前回はアメリカのスタグフレーションリスクについて、1年金利と10年金利からアプローチしました。まだ、終わらないテーマのように思いますが、一つの結論のようなものは見えてきています。今回はその点をお伝えします。
12月11日に11月分の米国消費者物価指数(CPI)が公表されました。青い折れ線グラフが、市場が注目するいわゆるコアCPIと呼ばれるものです。
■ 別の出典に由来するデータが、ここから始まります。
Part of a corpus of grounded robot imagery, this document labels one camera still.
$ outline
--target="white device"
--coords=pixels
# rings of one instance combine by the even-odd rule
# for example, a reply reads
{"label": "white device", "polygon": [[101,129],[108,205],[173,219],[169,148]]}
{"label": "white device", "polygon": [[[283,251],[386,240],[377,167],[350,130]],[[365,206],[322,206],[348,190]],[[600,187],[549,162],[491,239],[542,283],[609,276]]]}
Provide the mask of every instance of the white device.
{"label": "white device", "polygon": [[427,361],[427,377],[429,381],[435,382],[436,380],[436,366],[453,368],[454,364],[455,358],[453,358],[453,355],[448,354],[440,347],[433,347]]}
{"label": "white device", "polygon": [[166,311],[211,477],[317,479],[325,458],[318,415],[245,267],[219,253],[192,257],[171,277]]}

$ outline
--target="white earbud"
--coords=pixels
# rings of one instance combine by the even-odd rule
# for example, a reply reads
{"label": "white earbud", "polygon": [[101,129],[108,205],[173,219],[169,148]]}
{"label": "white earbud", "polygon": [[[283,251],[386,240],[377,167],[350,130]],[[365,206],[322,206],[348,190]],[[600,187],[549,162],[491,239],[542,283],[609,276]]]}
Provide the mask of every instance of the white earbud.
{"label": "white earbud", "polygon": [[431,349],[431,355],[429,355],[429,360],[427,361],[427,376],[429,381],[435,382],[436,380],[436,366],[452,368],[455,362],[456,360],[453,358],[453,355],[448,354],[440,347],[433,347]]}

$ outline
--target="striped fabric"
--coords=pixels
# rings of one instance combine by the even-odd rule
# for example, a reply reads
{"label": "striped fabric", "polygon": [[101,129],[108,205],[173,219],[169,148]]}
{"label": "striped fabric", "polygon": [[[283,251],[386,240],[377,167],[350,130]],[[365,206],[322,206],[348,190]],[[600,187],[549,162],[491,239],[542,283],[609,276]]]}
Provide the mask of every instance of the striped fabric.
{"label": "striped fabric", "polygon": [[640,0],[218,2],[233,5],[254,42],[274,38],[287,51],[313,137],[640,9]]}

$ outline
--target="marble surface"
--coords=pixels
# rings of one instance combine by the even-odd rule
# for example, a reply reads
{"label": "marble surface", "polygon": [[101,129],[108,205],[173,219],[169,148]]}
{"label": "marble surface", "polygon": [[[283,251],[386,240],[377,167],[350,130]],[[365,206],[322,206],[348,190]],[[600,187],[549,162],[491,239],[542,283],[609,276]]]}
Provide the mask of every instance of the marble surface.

さて、コアCPIは3.3%から3.2%くらいまで下がりました。去年の後半から徐々に下がってきて、今は下げ止まっている形です。
その理由は何なのかを考えてみたいと思います。
そもそも、われわれが言う「物価指数」は大きく分けると2種類あります。
一つが「フレキシブル(Flexible-Price-CPI)」と呼ばれるもので、その名の通り、伸縮性のあるものを指します。米国で言えば、中古車の価格推移などが伸縮性のあるものですね。
二つ目が「スティッキー(Sticky-Price-CPI)」、つまり粘着性のある物価です。先の画像では、赤の折れ線グラフが指し示しています。代表例は家賃です。粘着性、という言葉からもわかるように、上昇は鈍いが、下がるのも鈍いという特徴があります。
昨今の米国の消費者物価指数をめぐっては、この「粘着性」のあるものが多くを占めているので、目標とする物価上昇率である2%まではなかなか下がりにくいのではないか、といった説明がよくなされます。